Abraham l’admirait; et, d’autre part, il aimait.

Car Fargès avait une fille, alors âgée de seize ans; et l’oiselle, de son côté, se secouait aux œillades du valet de chambre. A son tour, elle aima.

Abraham, lui, ne perdit point de temps; il engrossa la donzelle, et si nettement que le mariage fut imposé, forcé; Fargès témoignant, en toutes occasions, on s’en doute, d’une tenace horreur du scandale.

C’était comme débuts pour Abraham un coup de maître; car il avait à peine vingt-deux ans, l’avisé frise-toupet.

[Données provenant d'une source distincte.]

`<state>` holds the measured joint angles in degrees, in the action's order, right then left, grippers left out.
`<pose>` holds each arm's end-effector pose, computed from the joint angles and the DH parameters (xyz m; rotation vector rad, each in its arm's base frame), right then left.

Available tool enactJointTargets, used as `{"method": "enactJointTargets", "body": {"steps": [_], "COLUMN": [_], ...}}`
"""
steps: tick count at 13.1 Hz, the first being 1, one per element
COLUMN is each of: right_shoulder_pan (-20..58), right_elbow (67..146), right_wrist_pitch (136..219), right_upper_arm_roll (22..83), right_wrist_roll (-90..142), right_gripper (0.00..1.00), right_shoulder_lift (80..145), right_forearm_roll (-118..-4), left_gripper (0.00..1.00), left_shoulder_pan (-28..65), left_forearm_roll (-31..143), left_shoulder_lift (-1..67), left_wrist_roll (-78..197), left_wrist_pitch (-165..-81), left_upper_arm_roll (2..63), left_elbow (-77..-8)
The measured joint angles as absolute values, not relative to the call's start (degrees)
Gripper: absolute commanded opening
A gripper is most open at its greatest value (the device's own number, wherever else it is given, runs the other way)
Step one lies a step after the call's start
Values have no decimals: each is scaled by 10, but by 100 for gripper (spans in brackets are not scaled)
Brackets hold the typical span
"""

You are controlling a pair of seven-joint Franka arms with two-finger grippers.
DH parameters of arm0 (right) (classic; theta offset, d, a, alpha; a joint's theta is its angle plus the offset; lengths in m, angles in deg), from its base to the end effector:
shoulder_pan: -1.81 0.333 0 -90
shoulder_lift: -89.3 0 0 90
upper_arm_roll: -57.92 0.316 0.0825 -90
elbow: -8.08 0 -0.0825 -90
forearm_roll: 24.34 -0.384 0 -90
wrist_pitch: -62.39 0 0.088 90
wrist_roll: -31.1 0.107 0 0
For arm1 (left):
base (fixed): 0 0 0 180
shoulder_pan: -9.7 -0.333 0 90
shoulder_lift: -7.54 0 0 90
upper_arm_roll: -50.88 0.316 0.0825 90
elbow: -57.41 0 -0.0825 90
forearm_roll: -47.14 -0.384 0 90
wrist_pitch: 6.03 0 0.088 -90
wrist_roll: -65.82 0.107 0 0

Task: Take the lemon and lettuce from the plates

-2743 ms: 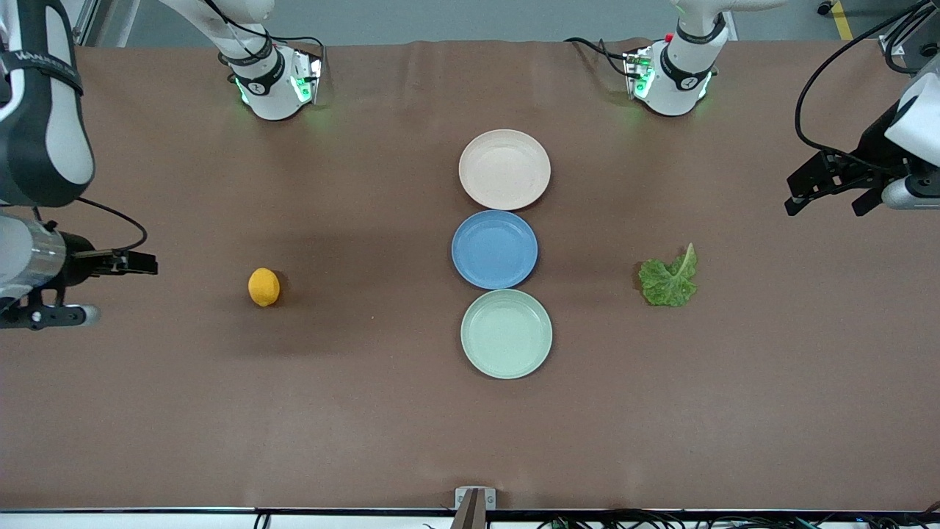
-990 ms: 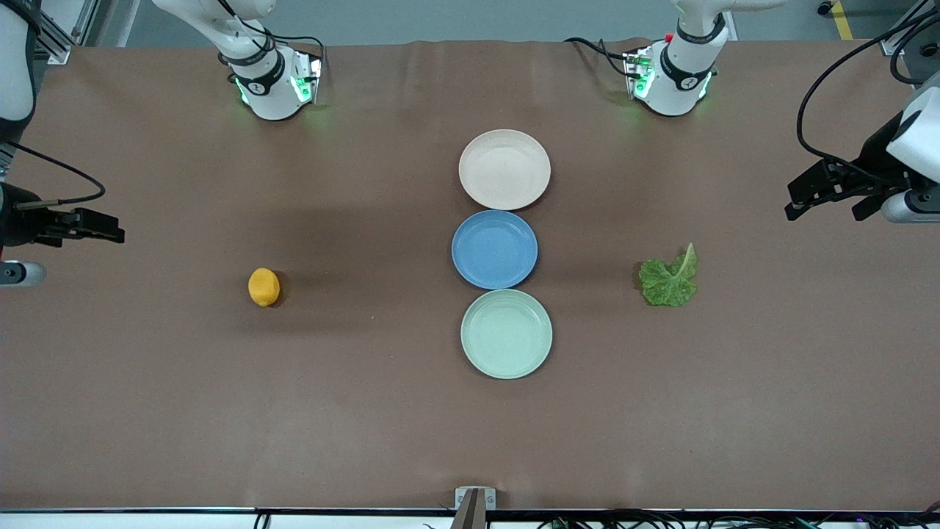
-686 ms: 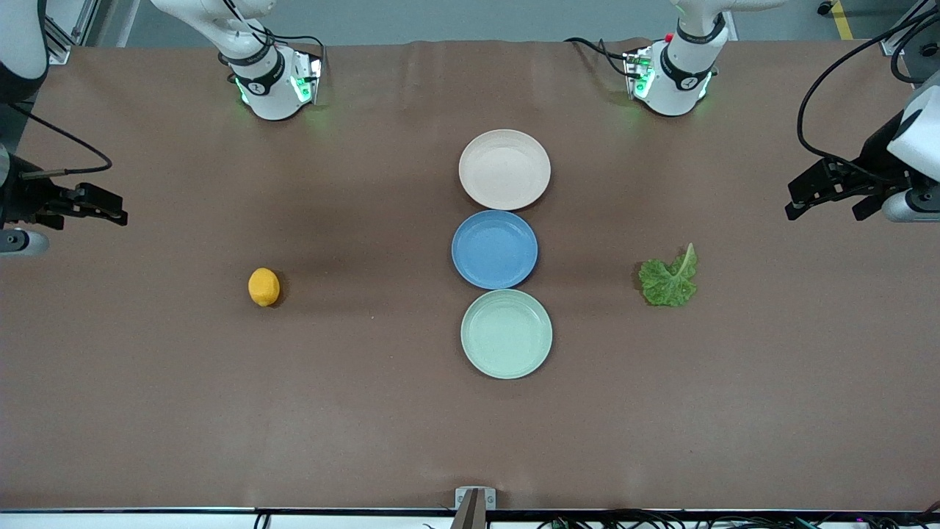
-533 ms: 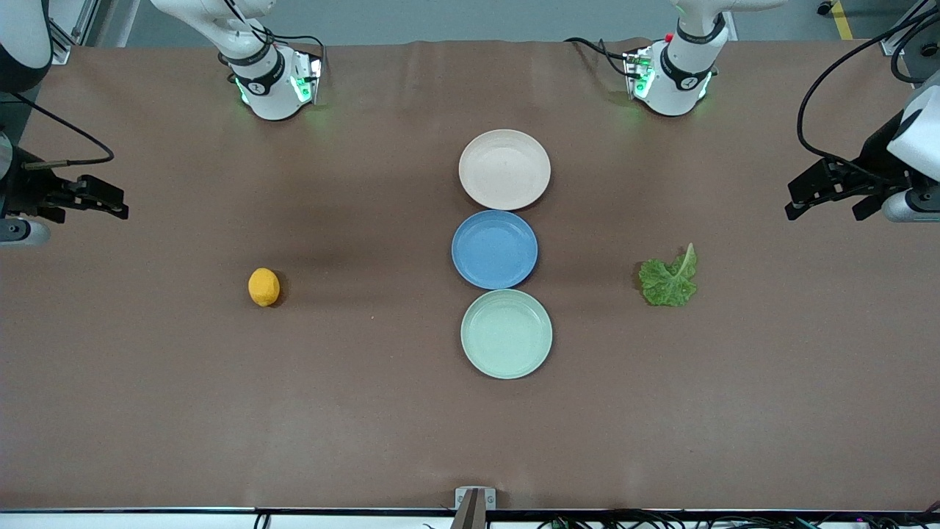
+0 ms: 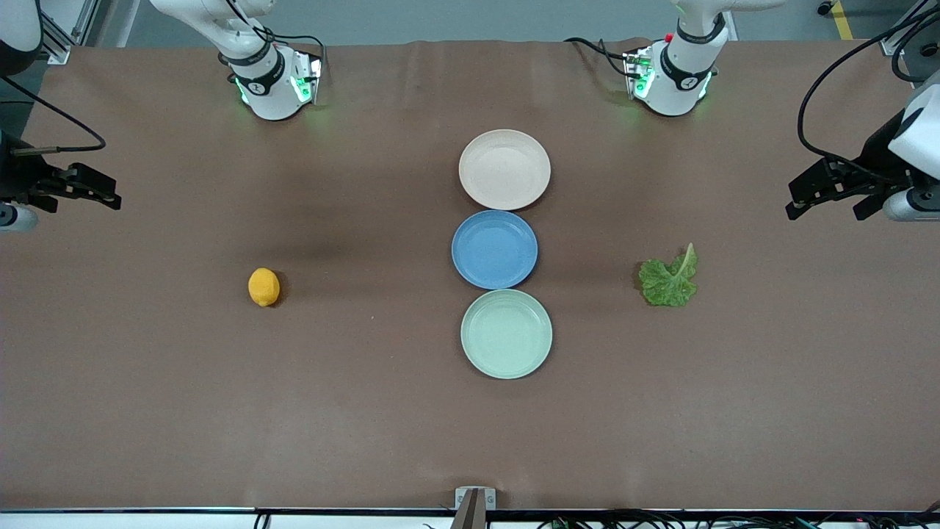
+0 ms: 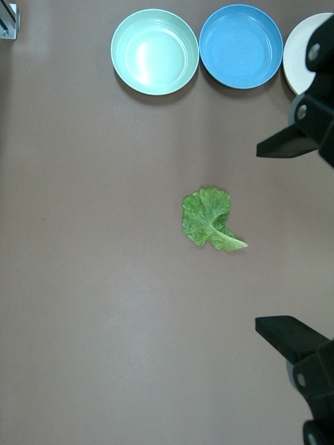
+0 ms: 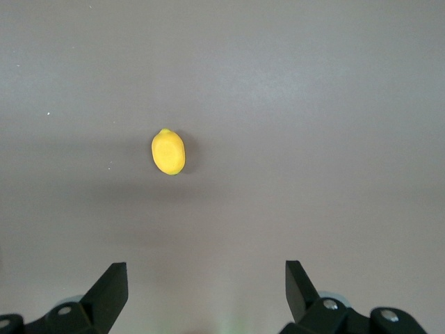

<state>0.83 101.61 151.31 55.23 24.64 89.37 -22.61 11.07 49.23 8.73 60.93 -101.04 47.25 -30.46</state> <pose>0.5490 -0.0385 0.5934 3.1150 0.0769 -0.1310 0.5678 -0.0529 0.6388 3.0911 -0.0008 0.1551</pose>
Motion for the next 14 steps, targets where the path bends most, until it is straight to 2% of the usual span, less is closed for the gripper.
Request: {"method": "enactJointTargets", "body": {"steps": [14], "right_shoulder_pan": [24], "right_elbow": [1009], "right_wrist_pitch": [1500], "right_upper_arm_roll": [550], "right_wrist_roll": [246], "right_gripper": [100], "right_shoulder_lift": [870], "right_forearm_roll": [-244], "left_gripper": [100], "left_shoulder_pan": [111], "left_forearm_roll": [492], "left_shoulder_lift": [87], "left_wrist_roll": [609], "left_wrist_pitch": [-1010], "left_upper_arm_roll": [472], "left_elbow": [-303]}}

Law opérait en ce moment à Paris. Tentante aubaine! Lesté de l’argent fourni par la fille Fargès, Abraham, nous raconte-t-on avec un plaisir manifeste, «se mit à brocanter et à négocier sur la place. Il avait plus de mauvaises affaires que de bonnes, mais, comme il n’avait rien à risquer, il hasarda tout dans le Système»; et la Fortune lui ouvrant les bras à son tour, il la viola et la détroussa.

Dès 1719, il se gonfla millionnaire, à peine âgé de vingt-six ans.

Mais il y avait, sur-le-champ, encore mieux à faire: s’anoblir!

Voilà donc Abraham Peyrenc en quête d’un titre à acheter, cherchant une terre, un nom sur le point de s’éteindre.